- _Exercise prompt_: The answer should be a number alone: the count of lines in the listing below that include "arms".

——

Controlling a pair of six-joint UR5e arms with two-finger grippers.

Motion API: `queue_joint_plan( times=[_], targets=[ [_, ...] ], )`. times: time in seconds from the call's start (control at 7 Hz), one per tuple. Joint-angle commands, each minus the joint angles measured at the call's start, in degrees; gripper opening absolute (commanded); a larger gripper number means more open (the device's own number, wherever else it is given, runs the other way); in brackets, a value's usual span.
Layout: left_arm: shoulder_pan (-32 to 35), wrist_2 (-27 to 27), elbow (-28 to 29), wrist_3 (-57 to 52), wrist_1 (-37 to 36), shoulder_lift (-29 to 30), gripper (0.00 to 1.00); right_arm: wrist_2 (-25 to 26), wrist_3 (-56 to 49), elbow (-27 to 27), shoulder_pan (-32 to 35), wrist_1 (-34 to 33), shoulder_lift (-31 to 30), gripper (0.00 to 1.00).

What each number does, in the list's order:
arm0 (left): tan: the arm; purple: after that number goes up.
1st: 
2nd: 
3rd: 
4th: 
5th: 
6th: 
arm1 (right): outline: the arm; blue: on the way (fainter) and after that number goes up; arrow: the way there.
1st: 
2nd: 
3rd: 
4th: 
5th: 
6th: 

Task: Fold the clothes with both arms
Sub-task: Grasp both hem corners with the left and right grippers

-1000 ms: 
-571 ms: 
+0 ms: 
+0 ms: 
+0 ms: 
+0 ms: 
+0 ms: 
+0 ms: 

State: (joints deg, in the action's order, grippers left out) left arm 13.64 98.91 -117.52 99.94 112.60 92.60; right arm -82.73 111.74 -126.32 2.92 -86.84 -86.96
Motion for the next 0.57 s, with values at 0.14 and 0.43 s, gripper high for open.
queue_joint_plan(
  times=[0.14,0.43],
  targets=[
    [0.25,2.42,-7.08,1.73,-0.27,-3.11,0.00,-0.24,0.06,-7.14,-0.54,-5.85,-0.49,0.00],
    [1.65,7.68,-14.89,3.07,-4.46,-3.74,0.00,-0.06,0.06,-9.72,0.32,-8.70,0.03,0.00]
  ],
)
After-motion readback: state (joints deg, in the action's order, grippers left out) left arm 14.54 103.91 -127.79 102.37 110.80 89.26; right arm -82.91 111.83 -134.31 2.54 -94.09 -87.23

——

- _Exercise result_: 2